# libpostal-rs
Rust bindings for [libpostal](https://github.com/openvenues/libpostal), a library for parsing and normalizing international addresses. If you need to parse street addresses from around the world into structured components, this library can help.
This library handles the complexities of international address formats by wrapping the battle-tested libpostal C library. It can take messy address strings and break them down into useful parts like house numbers, street names, cities, and postal codes.
## What it does
- **Address Parsing**: Turn "123 Main St, New York, NY 10001" into structured data
- **Address Normalization**: Convert "St" to "Street", expand abbreviations
- **International Support**: Works with addresses from many countries and languages
- **Memory Safe**: Rust wrappers around the C library with proper cleanup
## Getting Started
First, add this to your `Cargo.toml`:
```toml
[dependencies]
libpostal-rs = "0.1"
```
Here's a simple example:
```rust
use libpostal_rs::LibPostal;
#[tokio::main]
async fn main() -> Result<(), Box<dyn std::error::Error>> {
// Initialize the library (downloads data files on first run)
let postal = LibPostal::new().await?;
// Parse an address
let parsed = postal.parse_address("123 Main St, New York, NY 10001")?;
if let Some(house_number) = parsed.house_number {
println!("House number: {}", house_number);
}
if let Some(road) = parsed.road {
println!("Street: {}", road);
}
if let Some(city) = parsed.city {
println!("City: {}", city);
}
Ok(())
}
```
The first time you run this, it will download about 1GB of language models and data files.

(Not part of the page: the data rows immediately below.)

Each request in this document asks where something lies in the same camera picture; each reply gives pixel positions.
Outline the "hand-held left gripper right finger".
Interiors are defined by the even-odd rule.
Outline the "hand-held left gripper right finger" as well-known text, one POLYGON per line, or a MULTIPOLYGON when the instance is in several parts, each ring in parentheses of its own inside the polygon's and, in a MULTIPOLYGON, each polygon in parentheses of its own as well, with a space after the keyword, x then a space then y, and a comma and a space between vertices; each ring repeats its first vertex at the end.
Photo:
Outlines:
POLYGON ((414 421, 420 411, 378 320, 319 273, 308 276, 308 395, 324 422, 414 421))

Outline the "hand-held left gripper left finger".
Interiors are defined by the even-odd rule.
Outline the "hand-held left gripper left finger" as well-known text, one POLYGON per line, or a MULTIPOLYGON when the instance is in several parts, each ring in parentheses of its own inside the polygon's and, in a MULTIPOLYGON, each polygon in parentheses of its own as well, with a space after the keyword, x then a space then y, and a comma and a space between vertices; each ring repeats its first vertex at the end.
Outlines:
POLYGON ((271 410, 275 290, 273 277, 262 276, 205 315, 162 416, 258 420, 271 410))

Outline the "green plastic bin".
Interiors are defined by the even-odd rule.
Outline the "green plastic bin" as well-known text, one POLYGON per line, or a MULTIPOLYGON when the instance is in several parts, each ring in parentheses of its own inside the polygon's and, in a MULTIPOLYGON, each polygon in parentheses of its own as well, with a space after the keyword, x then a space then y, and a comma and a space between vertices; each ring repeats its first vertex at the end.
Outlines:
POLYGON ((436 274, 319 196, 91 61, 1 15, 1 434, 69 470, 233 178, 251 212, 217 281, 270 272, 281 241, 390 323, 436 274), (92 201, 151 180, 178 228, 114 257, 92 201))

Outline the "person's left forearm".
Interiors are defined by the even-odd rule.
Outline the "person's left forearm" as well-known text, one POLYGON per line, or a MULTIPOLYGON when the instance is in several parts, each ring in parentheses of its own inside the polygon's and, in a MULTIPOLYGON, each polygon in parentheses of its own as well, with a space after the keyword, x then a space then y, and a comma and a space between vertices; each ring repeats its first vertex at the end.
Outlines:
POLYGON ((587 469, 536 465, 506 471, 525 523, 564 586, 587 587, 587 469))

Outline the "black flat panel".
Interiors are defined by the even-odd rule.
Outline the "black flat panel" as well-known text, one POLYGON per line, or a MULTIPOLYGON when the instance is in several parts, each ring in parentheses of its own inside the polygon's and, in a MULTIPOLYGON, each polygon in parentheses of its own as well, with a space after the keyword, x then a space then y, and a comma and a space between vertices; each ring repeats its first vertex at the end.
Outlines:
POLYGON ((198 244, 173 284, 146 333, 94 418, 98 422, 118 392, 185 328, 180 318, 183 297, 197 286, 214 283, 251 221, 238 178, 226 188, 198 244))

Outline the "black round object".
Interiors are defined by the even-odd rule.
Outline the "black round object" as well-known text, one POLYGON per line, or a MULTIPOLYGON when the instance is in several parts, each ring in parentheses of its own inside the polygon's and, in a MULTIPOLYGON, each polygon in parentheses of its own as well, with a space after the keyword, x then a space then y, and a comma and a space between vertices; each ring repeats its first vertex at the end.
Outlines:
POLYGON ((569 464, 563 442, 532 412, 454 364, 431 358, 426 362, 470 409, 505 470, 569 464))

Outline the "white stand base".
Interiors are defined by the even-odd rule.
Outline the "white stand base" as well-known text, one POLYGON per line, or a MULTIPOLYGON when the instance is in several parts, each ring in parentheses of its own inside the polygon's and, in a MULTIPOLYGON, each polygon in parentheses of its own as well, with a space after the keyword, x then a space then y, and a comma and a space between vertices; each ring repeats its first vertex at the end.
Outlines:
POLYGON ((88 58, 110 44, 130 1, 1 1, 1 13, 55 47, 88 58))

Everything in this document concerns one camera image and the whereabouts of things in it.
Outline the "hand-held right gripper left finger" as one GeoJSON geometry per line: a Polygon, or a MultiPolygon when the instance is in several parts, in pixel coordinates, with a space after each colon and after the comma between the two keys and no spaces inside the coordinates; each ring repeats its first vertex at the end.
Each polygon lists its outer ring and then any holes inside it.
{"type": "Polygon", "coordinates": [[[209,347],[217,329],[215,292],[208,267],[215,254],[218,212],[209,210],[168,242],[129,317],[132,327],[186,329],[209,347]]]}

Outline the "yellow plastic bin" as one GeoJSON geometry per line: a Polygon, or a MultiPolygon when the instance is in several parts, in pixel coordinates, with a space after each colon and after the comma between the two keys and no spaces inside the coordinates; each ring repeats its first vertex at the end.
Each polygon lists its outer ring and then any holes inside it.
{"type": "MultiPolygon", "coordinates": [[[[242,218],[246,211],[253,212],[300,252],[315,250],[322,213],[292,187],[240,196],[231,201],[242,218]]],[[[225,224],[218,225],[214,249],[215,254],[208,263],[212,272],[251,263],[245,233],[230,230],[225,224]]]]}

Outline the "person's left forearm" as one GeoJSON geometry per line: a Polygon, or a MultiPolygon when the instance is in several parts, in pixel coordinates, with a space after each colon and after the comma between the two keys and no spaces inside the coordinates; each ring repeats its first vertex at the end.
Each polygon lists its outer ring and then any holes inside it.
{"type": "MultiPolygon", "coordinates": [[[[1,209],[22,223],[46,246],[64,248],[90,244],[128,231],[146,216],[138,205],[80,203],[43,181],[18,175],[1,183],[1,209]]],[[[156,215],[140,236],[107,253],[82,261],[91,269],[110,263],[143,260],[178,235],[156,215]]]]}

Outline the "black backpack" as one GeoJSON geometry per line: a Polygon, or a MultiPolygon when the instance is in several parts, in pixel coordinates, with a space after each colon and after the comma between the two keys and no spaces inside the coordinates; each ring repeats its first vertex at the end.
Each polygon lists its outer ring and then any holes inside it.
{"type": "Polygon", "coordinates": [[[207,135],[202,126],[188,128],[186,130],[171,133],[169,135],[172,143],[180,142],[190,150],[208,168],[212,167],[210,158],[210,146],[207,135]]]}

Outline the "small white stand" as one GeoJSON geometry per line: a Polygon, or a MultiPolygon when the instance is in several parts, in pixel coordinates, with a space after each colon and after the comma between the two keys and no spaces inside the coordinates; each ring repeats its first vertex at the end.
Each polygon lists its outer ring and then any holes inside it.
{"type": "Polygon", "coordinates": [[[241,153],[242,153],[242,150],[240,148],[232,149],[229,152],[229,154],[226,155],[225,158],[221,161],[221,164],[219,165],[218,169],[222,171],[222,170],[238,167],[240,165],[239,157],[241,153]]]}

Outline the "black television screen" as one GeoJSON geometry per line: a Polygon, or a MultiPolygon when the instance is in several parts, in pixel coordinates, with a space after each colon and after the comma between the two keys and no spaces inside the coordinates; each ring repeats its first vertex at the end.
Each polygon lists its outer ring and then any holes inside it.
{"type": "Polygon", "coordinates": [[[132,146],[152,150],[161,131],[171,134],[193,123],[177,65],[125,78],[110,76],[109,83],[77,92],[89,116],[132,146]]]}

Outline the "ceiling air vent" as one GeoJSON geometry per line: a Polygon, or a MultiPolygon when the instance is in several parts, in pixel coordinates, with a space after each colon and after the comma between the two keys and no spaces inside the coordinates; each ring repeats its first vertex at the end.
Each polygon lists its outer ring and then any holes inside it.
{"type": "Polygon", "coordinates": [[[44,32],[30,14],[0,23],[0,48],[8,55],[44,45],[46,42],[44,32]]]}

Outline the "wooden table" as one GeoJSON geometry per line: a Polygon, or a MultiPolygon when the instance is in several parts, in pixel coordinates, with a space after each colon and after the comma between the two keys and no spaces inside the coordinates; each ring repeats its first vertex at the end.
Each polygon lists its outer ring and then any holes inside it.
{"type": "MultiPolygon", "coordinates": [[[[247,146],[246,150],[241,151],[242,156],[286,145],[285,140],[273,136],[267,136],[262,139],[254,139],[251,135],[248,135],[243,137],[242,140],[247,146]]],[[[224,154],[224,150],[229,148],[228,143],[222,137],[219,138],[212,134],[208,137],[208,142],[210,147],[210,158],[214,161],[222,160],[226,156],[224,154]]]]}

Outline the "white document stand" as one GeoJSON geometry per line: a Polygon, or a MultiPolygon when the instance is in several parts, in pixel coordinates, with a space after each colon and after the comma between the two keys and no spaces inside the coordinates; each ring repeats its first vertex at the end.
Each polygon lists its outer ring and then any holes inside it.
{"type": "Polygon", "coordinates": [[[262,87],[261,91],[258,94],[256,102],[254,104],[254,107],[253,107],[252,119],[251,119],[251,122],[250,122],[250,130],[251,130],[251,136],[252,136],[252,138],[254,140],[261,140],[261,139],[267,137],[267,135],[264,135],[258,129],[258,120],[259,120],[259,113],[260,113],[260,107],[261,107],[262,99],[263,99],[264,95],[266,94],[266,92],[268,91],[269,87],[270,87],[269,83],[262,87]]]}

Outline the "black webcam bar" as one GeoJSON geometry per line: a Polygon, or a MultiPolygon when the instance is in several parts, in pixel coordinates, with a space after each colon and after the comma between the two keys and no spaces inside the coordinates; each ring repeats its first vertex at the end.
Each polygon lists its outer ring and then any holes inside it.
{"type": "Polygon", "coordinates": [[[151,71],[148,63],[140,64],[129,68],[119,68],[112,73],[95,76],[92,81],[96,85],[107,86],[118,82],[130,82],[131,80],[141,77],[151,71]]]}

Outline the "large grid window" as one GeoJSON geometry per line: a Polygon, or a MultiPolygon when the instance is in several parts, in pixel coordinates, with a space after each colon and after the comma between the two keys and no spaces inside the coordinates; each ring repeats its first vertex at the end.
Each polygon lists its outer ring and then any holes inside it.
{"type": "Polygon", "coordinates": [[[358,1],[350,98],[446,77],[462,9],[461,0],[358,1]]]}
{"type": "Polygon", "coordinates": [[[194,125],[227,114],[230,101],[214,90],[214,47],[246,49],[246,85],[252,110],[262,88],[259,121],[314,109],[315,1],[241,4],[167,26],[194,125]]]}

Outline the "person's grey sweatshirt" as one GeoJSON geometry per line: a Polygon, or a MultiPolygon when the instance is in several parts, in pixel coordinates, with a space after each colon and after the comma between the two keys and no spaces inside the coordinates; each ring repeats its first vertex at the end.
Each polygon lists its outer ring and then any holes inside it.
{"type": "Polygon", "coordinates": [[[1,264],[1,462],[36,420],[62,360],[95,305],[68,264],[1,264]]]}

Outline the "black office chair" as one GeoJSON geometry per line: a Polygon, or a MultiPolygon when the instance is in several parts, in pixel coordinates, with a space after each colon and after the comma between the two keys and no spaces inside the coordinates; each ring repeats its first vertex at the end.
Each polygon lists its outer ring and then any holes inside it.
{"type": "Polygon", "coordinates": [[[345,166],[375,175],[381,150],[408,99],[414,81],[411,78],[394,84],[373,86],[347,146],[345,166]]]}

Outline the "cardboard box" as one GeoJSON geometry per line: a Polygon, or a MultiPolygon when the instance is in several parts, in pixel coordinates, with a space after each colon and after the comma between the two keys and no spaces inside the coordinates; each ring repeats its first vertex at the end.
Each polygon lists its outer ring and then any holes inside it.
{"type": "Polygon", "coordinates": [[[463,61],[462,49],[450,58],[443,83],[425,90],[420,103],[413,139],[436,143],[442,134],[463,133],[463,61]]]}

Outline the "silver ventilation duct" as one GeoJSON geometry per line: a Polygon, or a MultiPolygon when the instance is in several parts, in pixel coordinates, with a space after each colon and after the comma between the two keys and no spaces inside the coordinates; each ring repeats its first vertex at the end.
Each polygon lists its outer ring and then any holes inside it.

After that, startup is fast.
## Basic Usage
### Parsing Addresses
The main thing you'll probably want to do is parse addresses:
```rust
let postal = LibPostal::new().await?;
let parsed = postal.parse_address("221B Baker Street, London")?;
// Access individual components
println!("House: {:?}", parsed.house_number);
println!("Street: {:?}", parsed.road);
println!("City: {:?}", parsed.city);
```
### Normalizing Addresses
You can also normalize addresses to expand abbreviations:
```rust
let normalized = postal.normalize_address("123 Main St")?;
for expansion in normalized.expansions {
println!("{}", expansion); // "123 main street", "123 main st"
}
```
### Working with Non-English Addresses
The library works with international addresses. You can provide language hints:
```rust
let parsed = postal.parse_address_with_hints(
"123 Rue de la Paix, Paris",
Some("fr"), // French
Some("FR") // France
)?;
```
### Processing Multiple Addresses
For better performance when processing many addresses:
```rust
let parser = postal.parser();
let addresses = vec!["123 Main St", "456 Oak Ave", "789 Pine Rd"];
let results = parser.parse_batch(&addresses)?;
```
## Installation and Setup
### Build Requirements
This library compiles libpostal from source, so you'll need some build tools:
**Ubuntu/Debian:**
```bash
sudo apt-get install build-essential autoconf automake libtool pkg-config
```
**macOS:**
```bash
brew install autoconf automake libtool pkg-config
```
**Windows:**
You'll need MSYS2 or Visual Studio Build Tools. This is the trickiest platform to set up.
### Data Files
The library needs about 1GB of data files (language models, address dictionaries, etc.). On first run, it will automatically download these to your home directory under `.libpostal/`. This only happens once.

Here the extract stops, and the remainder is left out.